There’s a problem with intuition: it is lacking in rigor. Pretty much every political adviser ever would strongly urge against a campaign based on “I’m just like the previous politician.” Hillary Clinton didn’t do that, she ran on her own record as senator, Secretary of State, and so on… not “I’m going to keep doing what Obama did.” So, you’re way off on that fact.

Plus, she suffered an upset, but when you say she lost “hard” that seems to imply that it was a landslide. That’s factually wrong too. It was a very surprising upset, but it was not a big loss in terms of the results of the voting.

You’re comparing people’s concern about a $150 million government entity with a $30 billion industry. I agree that those voters made a terrible mistake, but it’s obvious to me that their interest is with the coal industry generally, not a Federally chartered planning commission that has its headquarters in Dupont Circle, Washington, DC.

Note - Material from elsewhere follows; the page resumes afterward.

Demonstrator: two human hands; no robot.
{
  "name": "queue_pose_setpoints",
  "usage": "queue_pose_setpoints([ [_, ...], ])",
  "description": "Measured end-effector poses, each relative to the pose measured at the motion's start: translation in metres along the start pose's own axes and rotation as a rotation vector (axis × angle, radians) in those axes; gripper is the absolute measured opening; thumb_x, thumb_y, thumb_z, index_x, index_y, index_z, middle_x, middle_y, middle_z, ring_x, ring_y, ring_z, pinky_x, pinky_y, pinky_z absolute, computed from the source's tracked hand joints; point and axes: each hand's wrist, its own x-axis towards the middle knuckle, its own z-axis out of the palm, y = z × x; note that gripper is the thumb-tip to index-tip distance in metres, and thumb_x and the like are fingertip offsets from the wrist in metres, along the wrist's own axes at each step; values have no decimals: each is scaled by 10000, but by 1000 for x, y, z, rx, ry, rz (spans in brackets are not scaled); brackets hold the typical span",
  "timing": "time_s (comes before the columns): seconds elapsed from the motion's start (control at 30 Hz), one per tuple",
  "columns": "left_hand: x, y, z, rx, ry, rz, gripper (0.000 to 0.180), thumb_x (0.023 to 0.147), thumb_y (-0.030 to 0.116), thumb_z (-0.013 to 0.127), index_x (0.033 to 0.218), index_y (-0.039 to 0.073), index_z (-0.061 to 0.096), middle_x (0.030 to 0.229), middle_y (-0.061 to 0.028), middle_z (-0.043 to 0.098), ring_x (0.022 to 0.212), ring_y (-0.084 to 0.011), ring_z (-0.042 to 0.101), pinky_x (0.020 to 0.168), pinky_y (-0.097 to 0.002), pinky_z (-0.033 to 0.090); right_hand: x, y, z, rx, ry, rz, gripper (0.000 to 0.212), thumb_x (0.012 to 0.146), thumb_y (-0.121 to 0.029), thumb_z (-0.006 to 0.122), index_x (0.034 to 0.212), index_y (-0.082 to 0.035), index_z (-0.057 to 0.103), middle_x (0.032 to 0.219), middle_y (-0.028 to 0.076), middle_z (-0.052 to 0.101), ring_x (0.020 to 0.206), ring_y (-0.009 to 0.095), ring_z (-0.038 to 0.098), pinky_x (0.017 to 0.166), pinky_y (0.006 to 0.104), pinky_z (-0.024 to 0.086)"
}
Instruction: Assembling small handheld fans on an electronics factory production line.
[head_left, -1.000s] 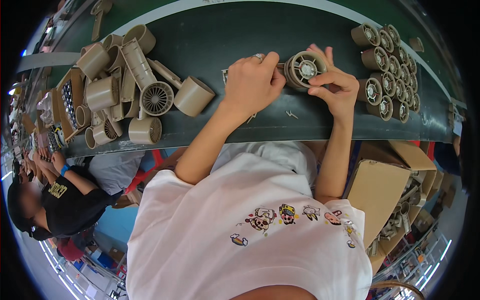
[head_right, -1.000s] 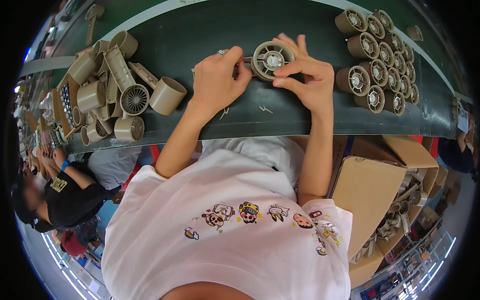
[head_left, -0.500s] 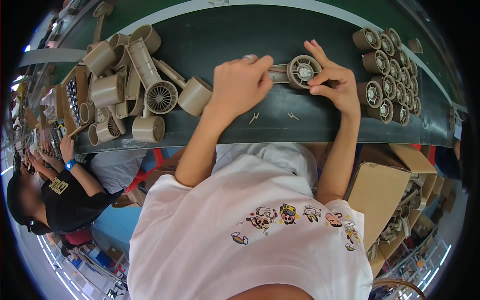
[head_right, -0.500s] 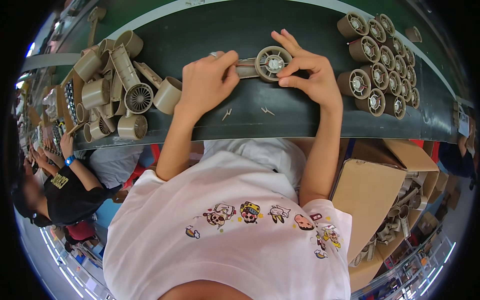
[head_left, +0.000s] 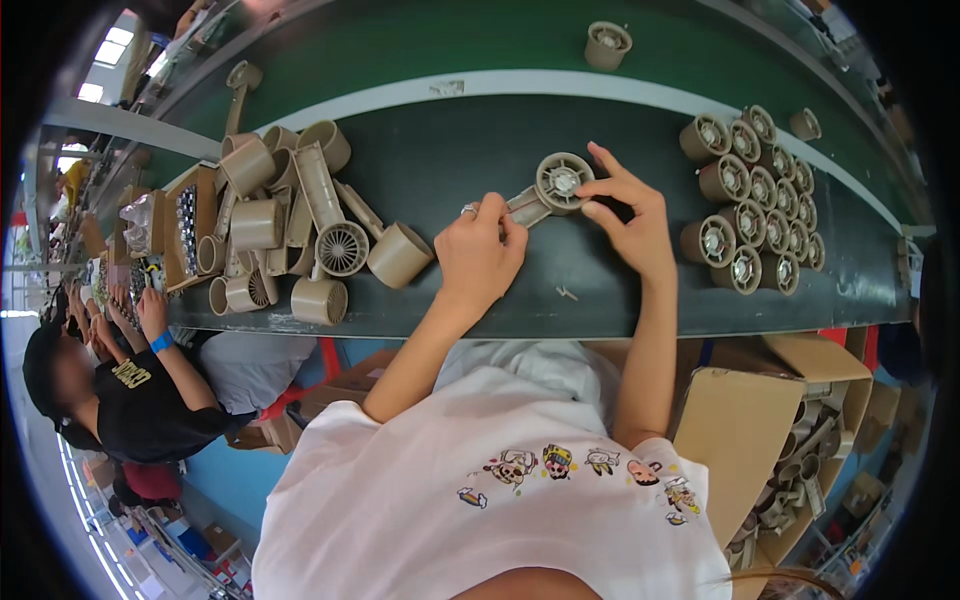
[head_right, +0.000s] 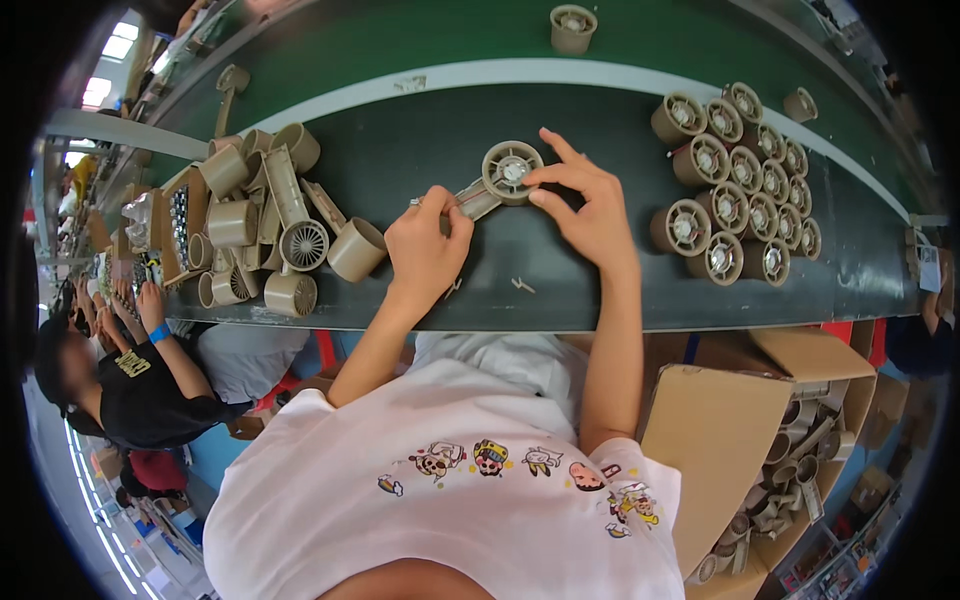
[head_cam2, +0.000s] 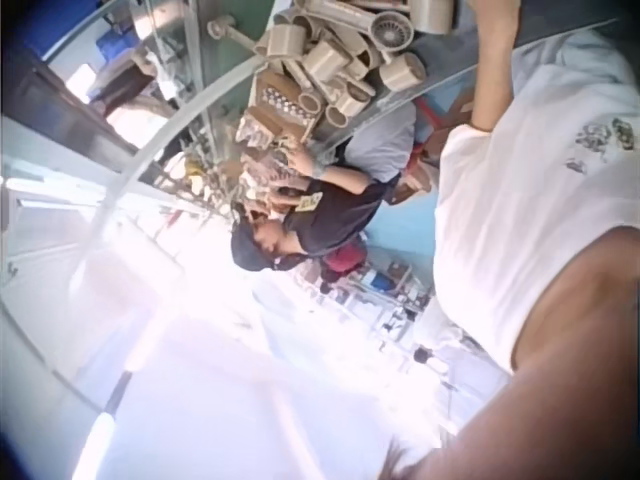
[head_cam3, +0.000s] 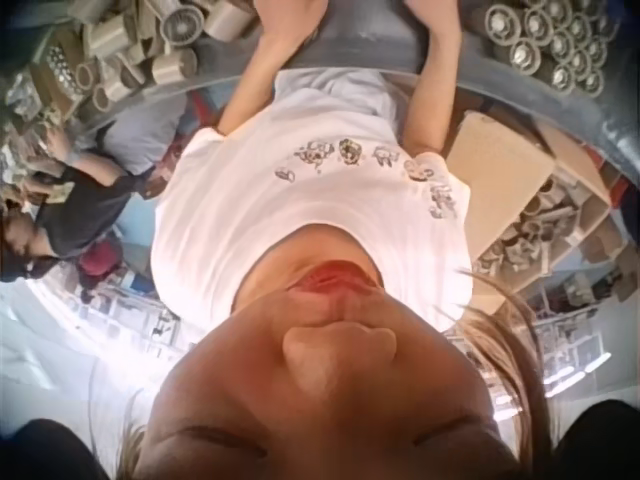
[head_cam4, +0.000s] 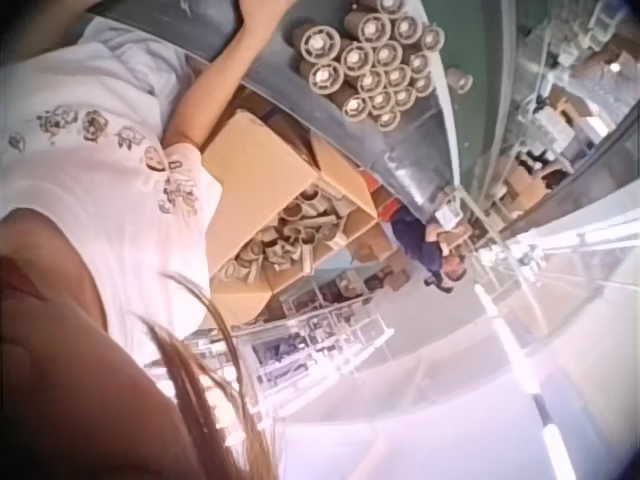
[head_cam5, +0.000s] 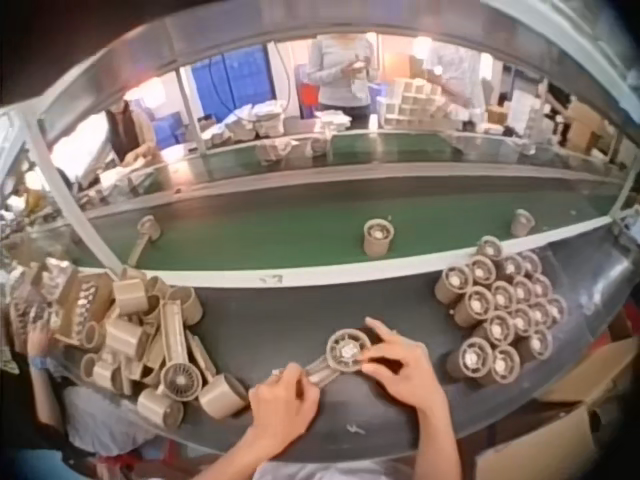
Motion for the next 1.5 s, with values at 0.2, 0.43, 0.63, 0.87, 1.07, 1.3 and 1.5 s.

As far as your other comments in the post that I will pass on quoting, I think its fair to characterize them as criticism of the Trump Administration that I agree with wholeheartedly. But they don’t go to the fundamental issue at stake: nobody is claiming that people vote in their perfect self interest in every election; the conventional wisdom is that over time, people chart a somewhat sloppy course toward their own policy preferences.

You may see things that way, but tens of millions of other voters may not. You can’t project that way when trying to win elections.

Because it obviously isn’t.

Any decision to the contrary would be blatant right wing judicial hackery that would (a) destroy all of SCOTUS’s institutional legitimacy (if that hasn’t already happened due to a similarly preposterous anti-ACA decision (b) lead to and justify Democratic Court-packing.

Again, there are things that could be done to avoid this. Gorsuch could resign. Democrats could impeach him. A Constitutional amendment could happen. But it just isn’t sustainable to allow the GOP’s theft to turn SCOTUS into a kangaroo court whose only purpose is to strike down Democratic laws.

Is this a fantasy wish list, or do think any of this will/could actually happen? If the latter, in what kind of timeline are you looking at? How will it be accomplished?

Are you seriously disputing that biological group identity and advocacy in the pursuit of authoritarianism is deeply engrained in the “left”?

Really? It’s pretty much the only thing the numerous factions have in common. I just don’t believe you (or anyone else) genuinely disputes it.

Admittedly, it’s not always biological group identity. There are some factions that use social class as group identity instead, but that’s not very common. Not too many bona fide communists around nowadays.

There’s no way you’re not aware of biological group identity and advocacy ideologies or that most of their followers are on the “left” politically or that they favour authoritarianism. It’s just not feasible. You’ve never heard of feminism, for example? Black Lives Matter? Biological group identity and advocacy ideologies. Mostly on the “left” politically. As for authoritarianism, that’s pretty much a requirement for imposing their ideology. Which, of course, is why they’re opposed to freedom of speech. You must have noticed the campaigning against freedom of speech. It hasn’t been subtle or local.